Ik wil natuurlijk ook dank zeggen aan mijn team, want zonder team ben je als Kamerlid helemaal niets. Ook wil ik dank zeggen aan alle fantastische medewerkers hier in dit gebouw. Want werkelijk waar, ik heb nog nooit in mijn carrière mensen meegemaakt die met zo veel passie en liefde hun werk doen als in dit huis, het huis van de democratie, en zo ongelofelijk ondersteunend en servicegericht zijn. Dank jullie wel daarvoor. Jullie zijn echt fantastisch.

(Geroffel op de bankjes)

De voorzitter:

Dank u wel. Ik schors de vergadering voor een enkel moment, zodat de moties kunnen worden verspreid.

De vergadering wordt enkele ogenblikken geschorst.

De voorzitter:

Aan de orde is het tweeminutendebat Ziekenhuiszorg. Het woord is aan de minister.

Minister Kuipers:

Dank u wel, voorzitter. Ik kom gelijk bij de moties. De motie op stuk nr. 355 is een spreekt-uitmotie met een verzoek. Daarmee ontraad ik deze motie onder verwijzing naar het debat.

De motie op stuk nr. 356 ontraad ik eveneens. Ik heb de NZa advies gevraagd over een mogelijke bekostiging van spoedeisende hulp op basis van beschikbaarheid. Ik verwacht eind van het jaar een advies van de NZa over dit onderwerp. Dan heb ik ook meer inzicht in de voor- en nadelen van zo'n bekostiging. Het advies zal ik aan uw Kamer sturen. Het is aan mijn opvolger om mede op basis van dit advies beleidsmatige keuzes te maken.

Voorzitter. Dan de motie op stuk nr. 357. Zoals tijdens het debat besproken hecht ik zeer aan goede zorg en toegankelijkheid en ook aan kwalitatief goede zorg in Parkstad als een regio, maar ook in geheel Nederland. Dat gezegd hebbende ontraad ik tegelijkertijd deze motie. Het is niet aan mij om een definitie te maken van wat een "volwaardig ziekenhuis" is en om iets te doen aan welke zorg het betreffende ziekenhuis op welke locatie levert, los van alle voorwaarden die daaraan gesteld zijn in een AMvB.
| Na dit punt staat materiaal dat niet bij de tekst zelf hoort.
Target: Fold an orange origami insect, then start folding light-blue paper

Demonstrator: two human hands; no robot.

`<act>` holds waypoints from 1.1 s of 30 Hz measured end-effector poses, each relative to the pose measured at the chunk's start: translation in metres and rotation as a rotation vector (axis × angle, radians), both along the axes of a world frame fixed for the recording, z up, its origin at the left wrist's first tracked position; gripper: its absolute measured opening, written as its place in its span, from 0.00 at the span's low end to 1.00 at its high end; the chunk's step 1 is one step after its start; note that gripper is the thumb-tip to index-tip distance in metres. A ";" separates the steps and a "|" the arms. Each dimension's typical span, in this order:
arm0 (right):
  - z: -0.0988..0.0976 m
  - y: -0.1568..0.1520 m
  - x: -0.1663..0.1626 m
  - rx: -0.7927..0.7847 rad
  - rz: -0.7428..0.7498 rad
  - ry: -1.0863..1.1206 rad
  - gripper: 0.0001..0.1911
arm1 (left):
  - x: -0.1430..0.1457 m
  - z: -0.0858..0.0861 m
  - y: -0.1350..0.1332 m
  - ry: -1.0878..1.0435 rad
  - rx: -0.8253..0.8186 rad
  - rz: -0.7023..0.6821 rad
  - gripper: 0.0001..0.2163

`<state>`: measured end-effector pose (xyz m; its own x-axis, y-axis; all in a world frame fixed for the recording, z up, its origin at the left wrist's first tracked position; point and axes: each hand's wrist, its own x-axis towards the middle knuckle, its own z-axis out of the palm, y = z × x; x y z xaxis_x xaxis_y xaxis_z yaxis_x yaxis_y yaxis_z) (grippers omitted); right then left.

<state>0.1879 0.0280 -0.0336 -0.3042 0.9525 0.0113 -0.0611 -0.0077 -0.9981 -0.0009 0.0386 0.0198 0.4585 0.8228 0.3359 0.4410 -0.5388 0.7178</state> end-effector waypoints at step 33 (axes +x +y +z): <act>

Voorzitter. Dan de motie op stuk nr. 358. Als de motie mag worden opgevat als een uitnodiging om met de sector in gesprek te blijven over de ontwikkelingen rond het specialistenlandschap, waarbij de inzet op meer generalisten een belangrijk uitgangspunt is, dan wil ik deze gaarne oordeel Kamer geven.

De voorzitter:

Ik zie dat mevrouw Tielen knikt. Dit betekent dat de motie op stuk nr. 358 oordeel Kamer krijgt.

Minister Kuipers:

Dan kom ik bij de motie op stuk nr. 359, voorzitter. Die ontraad ik eveneens. Ik weet dat het een onderwerp is in het verkiezingsprogramma van de partij van de heer Bushoff, maar het is in de motie een mengeling van allerlei verschillende dingen door elkaar: een 45 minutennorm uit de acute zorg, het openbaar vervoer als aanrijtijd et cetera. Ik ontraad daarmee deze motie.

Voorzitter. De motie op stuk nr. 360 ontraad ik eveneens. De motie is juridisch niet uitvoerbaar. Beleidsregels moeten volgen op wettelijke kaders en veldnormen. De NZa heeft niet de ruimte om zelf deze normen aan te passen. Daarbij is het zo dat "een redelijke afstand" afhankelijk is van het zorgtype. Dus ook het veel nauwer definiëren zou buitengewoon complex zijn.

De motie op stuk nr. 361 geef ik oordeel Kamer.

Hetzelfde geldt voor de motie op stuk nr. 362.

De motie op stuk nr. 363 ontraad ik, met een verwijzing naar het debat.

De voorzitter:

Dank u wel. Daarmee zijn we aan het einde gekomen van deze beraadslaging.

De beraadslaging wordt gesloten.

De voorzitter:

We gaan later stemmen over de ingediende moties. Ik schors de vergadering voor een enkel moment en dan gaan we over naar een ander debat, namelijk het debat over maatschappelijke diensttijd.

De vergadering wordt enkele ogenblikken geschorst.